* [PROBLEM TO WORK ON]
Nothing beyond the line containing "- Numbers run" should be printed; print each line exactly from the first line of the listing below through it.

* [SUPPLIED RECORDS]

━━━━━━━━━━━━━━━━━━━━━━━━━━━━━━

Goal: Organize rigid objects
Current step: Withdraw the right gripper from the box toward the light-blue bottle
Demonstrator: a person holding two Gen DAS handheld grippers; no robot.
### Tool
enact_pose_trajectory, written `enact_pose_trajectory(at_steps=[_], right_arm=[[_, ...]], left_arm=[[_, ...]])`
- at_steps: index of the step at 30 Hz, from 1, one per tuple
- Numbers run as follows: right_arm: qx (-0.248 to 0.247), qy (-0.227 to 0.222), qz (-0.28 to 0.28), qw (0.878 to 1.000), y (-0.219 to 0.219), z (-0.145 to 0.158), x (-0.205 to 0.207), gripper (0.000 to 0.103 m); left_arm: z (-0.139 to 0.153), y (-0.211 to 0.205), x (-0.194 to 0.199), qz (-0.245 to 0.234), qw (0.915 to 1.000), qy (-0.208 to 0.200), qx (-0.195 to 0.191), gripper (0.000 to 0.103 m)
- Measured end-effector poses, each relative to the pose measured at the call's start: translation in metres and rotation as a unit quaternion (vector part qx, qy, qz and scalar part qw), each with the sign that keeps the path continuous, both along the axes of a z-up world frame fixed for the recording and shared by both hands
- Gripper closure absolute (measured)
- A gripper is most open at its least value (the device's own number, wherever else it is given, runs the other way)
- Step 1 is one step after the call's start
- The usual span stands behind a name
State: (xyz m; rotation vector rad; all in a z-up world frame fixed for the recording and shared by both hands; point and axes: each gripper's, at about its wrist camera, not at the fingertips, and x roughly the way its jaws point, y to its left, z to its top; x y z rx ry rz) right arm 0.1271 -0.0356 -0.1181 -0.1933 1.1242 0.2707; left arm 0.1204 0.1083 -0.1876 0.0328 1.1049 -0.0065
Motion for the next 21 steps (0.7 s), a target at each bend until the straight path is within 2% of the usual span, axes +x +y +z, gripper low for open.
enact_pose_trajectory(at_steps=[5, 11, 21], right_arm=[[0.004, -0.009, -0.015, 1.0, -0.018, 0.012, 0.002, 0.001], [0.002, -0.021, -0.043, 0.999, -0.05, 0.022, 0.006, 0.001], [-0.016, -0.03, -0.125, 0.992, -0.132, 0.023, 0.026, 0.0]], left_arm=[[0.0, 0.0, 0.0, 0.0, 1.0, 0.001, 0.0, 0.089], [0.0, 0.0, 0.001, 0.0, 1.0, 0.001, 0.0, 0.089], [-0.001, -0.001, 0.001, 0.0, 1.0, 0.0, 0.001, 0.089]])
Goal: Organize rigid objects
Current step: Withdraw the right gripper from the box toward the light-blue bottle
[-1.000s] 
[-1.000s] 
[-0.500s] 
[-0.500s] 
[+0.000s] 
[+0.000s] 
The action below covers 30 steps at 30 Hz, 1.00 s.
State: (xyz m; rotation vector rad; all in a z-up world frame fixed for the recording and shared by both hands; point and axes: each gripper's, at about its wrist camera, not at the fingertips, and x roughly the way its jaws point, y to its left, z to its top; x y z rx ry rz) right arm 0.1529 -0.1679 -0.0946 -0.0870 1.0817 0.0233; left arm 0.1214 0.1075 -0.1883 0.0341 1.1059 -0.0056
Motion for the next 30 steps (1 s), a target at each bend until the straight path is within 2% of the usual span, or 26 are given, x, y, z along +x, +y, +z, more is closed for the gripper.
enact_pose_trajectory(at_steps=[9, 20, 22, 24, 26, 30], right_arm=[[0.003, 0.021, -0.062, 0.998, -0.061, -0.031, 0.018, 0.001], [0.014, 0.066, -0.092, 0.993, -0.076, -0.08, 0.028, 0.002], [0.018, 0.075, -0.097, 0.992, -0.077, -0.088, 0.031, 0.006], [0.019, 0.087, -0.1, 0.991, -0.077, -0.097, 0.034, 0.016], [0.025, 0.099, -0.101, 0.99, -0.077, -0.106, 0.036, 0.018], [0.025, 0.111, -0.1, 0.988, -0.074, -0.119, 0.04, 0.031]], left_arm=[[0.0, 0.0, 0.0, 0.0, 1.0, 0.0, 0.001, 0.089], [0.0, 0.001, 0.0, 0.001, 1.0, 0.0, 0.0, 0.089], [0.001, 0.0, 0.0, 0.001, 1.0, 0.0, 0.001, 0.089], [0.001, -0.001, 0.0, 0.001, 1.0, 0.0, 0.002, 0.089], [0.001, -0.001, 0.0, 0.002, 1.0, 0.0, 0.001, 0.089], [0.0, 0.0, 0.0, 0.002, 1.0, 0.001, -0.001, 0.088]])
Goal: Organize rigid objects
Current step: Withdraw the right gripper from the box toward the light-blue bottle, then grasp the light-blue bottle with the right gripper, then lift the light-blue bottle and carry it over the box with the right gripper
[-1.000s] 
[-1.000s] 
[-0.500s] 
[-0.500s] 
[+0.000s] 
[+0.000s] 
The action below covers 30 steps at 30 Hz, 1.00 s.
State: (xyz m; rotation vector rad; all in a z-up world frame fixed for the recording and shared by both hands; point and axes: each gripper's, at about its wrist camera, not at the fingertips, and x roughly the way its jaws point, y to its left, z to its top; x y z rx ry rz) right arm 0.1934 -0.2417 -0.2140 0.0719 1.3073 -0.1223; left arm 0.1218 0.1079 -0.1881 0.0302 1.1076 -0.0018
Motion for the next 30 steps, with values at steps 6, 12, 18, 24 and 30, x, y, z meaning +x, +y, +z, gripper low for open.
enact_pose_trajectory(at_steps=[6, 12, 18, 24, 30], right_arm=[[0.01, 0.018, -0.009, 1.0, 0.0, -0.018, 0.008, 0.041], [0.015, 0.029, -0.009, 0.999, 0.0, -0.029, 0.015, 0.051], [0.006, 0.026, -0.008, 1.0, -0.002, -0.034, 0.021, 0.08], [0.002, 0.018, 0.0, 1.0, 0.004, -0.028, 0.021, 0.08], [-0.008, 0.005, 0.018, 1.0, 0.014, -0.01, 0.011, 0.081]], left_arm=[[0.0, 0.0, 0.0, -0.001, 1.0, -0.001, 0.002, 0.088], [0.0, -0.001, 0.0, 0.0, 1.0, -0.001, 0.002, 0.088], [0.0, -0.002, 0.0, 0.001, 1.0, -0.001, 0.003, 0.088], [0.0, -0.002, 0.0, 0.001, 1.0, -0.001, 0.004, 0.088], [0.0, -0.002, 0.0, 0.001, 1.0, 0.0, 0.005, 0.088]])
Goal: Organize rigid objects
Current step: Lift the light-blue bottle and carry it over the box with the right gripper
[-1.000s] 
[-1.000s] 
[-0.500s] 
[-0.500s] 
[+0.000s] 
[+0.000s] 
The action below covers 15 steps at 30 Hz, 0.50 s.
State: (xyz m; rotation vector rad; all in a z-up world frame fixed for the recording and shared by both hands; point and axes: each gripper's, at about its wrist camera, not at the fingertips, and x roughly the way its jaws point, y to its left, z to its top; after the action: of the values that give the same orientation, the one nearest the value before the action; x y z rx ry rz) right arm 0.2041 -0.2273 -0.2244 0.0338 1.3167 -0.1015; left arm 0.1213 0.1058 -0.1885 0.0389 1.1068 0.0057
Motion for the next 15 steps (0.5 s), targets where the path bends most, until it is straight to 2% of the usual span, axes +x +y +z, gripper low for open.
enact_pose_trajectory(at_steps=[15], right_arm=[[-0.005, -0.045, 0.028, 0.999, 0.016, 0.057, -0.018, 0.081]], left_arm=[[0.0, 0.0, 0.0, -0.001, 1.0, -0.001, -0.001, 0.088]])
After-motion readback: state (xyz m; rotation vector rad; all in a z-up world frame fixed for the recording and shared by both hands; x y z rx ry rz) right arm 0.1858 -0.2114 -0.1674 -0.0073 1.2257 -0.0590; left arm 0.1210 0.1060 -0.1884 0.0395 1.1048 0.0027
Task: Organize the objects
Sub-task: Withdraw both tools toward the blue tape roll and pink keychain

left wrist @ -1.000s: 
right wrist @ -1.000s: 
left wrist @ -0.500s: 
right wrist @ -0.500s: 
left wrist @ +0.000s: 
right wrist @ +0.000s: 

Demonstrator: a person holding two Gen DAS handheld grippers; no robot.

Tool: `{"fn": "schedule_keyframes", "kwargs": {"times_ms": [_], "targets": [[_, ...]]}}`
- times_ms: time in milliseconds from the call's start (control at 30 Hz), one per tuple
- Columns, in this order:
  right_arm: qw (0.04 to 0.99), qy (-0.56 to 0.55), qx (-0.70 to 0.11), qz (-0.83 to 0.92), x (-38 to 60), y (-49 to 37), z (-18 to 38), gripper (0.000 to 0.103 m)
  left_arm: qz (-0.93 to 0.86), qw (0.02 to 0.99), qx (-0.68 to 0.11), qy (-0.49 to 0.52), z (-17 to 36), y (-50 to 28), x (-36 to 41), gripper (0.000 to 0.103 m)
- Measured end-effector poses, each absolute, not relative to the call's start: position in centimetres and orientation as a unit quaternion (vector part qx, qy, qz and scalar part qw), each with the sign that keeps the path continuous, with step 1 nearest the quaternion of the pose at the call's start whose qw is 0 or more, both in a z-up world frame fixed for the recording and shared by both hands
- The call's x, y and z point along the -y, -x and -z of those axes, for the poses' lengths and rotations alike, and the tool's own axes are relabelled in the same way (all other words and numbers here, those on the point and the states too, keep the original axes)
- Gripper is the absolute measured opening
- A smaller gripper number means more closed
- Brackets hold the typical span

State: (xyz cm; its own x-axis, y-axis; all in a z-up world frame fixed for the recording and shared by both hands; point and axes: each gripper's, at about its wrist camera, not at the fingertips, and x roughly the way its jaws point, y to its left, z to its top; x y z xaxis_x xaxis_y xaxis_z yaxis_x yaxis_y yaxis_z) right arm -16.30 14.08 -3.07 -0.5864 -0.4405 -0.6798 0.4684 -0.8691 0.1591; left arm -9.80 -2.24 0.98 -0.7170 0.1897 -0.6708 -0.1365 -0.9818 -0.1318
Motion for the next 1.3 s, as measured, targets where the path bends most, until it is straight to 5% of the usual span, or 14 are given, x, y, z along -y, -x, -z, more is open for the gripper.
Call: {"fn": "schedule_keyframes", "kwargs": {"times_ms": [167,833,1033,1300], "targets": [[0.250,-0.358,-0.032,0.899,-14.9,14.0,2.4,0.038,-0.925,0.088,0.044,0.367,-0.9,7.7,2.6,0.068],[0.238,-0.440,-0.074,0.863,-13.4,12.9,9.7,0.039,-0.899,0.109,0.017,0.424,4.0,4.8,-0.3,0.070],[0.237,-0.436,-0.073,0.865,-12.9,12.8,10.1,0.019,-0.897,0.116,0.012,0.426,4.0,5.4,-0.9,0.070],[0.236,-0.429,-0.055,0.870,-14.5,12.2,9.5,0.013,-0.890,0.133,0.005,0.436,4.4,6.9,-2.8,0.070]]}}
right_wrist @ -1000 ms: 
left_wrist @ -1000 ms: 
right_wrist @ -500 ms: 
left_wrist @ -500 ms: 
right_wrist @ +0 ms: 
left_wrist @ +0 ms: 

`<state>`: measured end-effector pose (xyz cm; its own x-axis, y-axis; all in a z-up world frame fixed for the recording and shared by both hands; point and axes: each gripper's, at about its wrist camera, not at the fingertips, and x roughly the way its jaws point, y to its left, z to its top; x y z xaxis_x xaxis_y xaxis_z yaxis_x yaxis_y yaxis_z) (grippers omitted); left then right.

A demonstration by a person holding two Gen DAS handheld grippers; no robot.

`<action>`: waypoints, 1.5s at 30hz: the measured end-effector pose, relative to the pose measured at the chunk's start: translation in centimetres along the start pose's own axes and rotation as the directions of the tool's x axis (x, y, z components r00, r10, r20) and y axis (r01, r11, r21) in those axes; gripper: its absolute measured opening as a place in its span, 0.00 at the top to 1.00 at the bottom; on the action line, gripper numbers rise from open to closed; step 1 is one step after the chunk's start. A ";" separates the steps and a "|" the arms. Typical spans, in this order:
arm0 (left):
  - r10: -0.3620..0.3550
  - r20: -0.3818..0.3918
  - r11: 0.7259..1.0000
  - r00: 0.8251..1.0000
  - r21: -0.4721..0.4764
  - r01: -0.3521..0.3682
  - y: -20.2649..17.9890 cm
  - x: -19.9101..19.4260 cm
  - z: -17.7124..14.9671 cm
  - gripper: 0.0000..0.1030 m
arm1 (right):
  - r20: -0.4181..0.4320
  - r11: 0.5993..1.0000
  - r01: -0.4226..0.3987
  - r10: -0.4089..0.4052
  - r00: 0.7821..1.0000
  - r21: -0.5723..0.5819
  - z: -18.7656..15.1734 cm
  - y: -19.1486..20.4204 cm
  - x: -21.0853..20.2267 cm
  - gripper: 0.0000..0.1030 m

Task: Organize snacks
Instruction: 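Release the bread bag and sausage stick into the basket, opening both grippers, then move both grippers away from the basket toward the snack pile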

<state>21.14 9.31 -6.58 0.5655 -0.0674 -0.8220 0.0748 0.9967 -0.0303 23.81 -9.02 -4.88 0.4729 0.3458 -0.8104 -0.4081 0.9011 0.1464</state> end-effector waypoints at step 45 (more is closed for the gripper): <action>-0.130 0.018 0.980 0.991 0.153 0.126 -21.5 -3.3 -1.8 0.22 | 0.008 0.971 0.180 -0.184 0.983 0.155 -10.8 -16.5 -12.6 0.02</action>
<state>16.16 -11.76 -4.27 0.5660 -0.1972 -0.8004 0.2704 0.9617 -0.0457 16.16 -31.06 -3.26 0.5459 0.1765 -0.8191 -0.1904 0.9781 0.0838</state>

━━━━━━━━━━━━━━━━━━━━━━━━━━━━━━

* [WRITTEN REPLY]
Goal: Organize rigid objects
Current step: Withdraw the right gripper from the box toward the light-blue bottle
Demonstrator: a person holding two Gen DAS handheld grippers; no robot.
### Tool
enact_pose_trajectory, written `enact_pose_trajectory(at_steps=[_], right_arm=[[_, ...]], left_arm=[[_, ...]])`
- at_steps: index of the step at 30 Hz, from 1, one per tuple
- Numbers run as follows: right_arm: qx (-0.248 to 0.247), qy (-0.227 to 0.222), qz (-0.28 to 0.28), qw (0.878 to 1.000), y (-0.219 to 0.219), z (-0.145 to 0.158), x (-0.205 to 0.207), gripper (0.000 to 0.103 m); left_arm: z (-0.139 to 0.153), y (-0.211 to 0.205), x (-0.194 to 0.199), qz (-0.245 to 0.234), qw (0.915 to 1.000), qy (-0.208 to 0.200), qx (-0.195 to 0.191), gripper (0.000 to 0.103 m)

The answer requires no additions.